Data excerpts —
────────
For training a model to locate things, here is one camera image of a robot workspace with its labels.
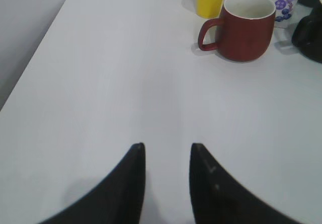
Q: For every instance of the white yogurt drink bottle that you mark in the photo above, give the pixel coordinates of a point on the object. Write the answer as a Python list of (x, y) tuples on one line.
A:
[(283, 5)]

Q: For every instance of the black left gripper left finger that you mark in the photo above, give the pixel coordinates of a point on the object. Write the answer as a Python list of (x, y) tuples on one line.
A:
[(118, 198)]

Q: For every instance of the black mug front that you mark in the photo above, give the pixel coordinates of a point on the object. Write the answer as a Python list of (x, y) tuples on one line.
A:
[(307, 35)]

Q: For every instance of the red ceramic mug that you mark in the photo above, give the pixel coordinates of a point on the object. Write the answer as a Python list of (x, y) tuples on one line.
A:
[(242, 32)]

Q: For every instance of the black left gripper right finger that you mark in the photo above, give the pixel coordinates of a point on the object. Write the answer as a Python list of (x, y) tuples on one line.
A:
────────
Instructions for the task — In the reply, each line of the data must appear exactly as written, and no picture may appear.

Exercise result —
For training a model to locate things, here is one camera image of a robot workspace with its labels.
Q: For every instance of the white yogurt drink bottle that you mark in the photo above, give the pixel coordinates of a point on the object. Write the answer as a Python list of (x, y) tuples on one line.
A:
[(283, 5)]

Q: For every instance of the black left gripper left finger that you mark in the photo above, give the pixel coordinates of a point on the object. Write the answer as a Python list of (x, y) tuples on one line.
A:
[(118, 198)]

Q: For every instance of the black mug front that you mark in the photo above, give the pixel coordinates of a point on the object. Write the answer as a Python list of (x, y) tuples on one line.
A:
[(307, 35)]

Q: For every instance of the red ceramic mug that you mark in the photo above, give the pixel coordinates of a point on the object. Write the answer as a Python list of (x, y) tuples on one line.
A:
[(242, 32)]

Q: For every instance of the black left gripper right finger that you mark in the photo above, give the pixel coordinates of a point on the object. Write the answer as a Python list of (x, y) tuples on one line.
A:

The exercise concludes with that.